◆ Exercise prompt ◆
When the line containing "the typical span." is reached, include it and end there; set down verbatim every line before it, starting at the top of the records.

(Data items)
──────

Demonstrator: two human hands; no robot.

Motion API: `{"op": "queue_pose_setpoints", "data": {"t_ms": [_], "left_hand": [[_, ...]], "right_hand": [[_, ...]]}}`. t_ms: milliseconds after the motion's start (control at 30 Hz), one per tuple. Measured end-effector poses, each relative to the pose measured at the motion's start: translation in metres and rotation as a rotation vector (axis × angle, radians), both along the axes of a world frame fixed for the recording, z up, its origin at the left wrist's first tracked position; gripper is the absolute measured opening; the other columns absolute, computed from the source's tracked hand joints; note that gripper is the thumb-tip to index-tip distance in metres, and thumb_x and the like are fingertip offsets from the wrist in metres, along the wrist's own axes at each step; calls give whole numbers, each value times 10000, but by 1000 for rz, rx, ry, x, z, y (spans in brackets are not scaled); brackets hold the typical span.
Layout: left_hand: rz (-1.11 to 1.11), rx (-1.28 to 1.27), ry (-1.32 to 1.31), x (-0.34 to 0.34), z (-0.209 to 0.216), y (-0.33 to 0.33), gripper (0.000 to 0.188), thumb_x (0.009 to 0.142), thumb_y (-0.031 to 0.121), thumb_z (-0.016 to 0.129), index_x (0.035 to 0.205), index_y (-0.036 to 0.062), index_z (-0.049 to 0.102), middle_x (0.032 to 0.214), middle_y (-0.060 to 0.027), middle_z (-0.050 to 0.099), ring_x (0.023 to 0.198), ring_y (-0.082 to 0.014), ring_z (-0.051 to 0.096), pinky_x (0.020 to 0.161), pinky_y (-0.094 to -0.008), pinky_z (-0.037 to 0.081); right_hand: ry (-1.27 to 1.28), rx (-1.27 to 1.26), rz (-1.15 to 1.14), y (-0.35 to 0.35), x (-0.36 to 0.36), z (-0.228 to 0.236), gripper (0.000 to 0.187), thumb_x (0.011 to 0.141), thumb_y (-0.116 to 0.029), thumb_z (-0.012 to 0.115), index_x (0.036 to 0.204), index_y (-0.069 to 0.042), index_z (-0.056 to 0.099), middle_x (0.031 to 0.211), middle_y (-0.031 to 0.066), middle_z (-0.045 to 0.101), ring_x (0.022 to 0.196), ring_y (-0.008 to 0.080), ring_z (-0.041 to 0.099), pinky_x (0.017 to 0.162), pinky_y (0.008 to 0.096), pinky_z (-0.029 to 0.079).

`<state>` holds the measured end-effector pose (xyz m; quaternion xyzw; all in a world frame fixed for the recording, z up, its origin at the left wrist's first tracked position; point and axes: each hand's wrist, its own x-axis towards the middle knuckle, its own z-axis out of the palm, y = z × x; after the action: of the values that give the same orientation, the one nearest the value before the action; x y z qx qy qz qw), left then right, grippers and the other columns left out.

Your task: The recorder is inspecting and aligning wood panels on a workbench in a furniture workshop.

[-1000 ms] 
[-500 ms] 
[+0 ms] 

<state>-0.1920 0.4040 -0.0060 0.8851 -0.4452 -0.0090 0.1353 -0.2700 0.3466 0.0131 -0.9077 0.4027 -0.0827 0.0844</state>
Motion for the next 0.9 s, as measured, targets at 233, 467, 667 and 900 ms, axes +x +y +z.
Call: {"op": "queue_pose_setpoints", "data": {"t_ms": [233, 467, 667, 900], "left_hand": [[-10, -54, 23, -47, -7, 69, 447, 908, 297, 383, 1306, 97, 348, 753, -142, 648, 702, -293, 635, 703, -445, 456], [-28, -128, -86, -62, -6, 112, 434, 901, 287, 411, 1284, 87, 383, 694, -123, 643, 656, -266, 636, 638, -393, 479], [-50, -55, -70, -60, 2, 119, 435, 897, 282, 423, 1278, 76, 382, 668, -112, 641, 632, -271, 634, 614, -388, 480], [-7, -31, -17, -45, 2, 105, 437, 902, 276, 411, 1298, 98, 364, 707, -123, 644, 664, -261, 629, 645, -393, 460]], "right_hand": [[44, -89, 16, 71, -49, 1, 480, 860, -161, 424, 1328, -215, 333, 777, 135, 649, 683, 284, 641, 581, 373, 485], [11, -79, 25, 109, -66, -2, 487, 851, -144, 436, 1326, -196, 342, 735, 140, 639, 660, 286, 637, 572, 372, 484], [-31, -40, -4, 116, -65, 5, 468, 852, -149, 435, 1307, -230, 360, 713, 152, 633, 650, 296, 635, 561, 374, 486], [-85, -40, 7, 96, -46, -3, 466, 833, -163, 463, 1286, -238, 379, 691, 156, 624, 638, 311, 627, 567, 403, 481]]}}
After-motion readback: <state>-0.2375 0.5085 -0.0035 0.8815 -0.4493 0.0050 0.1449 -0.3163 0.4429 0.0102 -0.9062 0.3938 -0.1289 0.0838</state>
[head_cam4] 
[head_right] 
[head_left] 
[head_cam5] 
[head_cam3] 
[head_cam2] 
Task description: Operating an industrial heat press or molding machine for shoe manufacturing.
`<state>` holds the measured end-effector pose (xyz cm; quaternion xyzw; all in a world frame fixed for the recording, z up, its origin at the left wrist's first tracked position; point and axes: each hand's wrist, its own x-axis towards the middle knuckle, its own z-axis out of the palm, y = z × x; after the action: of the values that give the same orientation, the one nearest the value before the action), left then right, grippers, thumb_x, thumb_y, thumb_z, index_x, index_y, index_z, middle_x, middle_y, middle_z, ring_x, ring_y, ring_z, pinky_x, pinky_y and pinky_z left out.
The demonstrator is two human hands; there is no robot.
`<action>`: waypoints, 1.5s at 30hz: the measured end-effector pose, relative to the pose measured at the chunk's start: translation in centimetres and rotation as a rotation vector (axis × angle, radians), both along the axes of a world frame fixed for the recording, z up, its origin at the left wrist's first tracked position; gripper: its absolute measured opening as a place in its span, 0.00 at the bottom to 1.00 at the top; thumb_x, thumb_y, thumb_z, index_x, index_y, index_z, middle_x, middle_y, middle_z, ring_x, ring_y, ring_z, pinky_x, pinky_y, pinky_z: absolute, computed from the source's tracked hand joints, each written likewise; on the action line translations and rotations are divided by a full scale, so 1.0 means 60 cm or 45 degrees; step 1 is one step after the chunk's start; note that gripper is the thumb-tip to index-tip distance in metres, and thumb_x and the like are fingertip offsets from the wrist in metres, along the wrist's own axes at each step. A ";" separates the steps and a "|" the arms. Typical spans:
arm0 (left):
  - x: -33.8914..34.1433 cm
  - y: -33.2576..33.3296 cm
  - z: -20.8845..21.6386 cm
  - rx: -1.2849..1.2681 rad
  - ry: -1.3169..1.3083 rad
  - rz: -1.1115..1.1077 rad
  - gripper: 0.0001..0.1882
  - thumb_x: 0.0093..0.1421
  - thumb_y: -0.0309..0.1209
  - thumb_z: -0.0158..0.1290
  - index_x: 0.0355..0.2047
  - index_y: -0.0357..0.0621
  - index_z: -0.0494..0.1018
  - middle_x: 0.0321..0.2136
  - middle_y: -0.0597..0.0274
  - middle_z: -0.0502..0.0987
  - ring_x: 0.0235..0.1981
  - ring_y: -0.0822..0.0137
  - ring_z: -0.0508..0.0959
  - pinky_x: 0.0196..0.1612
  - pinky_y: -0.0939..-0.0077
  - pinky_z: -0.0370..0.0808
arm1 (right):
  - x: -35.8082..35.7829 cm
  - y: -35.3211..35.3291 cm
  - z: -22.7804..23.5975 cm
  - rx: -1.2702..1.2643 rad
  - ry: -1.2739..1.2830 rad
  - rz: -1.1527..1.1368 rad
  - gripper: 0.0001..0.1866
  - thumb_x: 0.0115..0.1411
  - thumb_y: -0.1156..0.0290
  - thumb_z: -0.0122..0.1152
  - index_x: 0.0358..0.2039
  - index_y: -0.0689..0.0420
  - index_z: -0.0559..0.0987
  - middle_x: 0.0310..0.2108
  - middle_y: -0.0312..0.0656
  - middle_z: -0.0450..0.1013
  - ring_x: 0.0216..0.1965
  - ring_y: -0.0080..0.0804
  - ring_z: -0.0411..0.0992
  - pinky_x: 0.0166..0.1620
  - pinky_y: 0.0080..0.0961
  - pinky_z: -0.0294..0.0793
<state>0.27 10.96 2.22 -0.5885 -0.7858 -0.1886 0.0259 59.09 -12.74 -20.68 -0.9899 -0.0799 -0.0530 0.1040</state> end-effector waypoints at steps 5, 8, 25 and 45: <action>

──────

◆ Response for this exercise ◆
Demonstrator: two human hands; no robot.

Motion API: `{"op": "queue_pose_setpoints", "data": {"t_ms": [_], "left_hand": [[_, ...]], "right_hand": [[_, ...]]}}`. t_ms: milliseconds after the motion's start (control at 30 Hz), one per tuple. Measured end-effector poses, each relative to the pose measured at the motion's start: translation in metres and rotation as a rotation vector (axis × angle, radians), both along the axes of a world frame fixed for the recording, z up, its origin at the left wrist's first tracked position; gripper is the absolute measured opening; the other columns absolute, computed from the source's tracked hand joints; note that gripper is the thumb-tip to index-tip distance in metres, and thumb_x and the like are fingertip offsets from the wrist in metres, along the wrist's own axes at each step; calls give whole numbers, each value times 10000, but by 1000 for rz, rx, ry, x, z, y (spans in brackets are not scaled); brackets hold the typical span.

The output returned above is complete.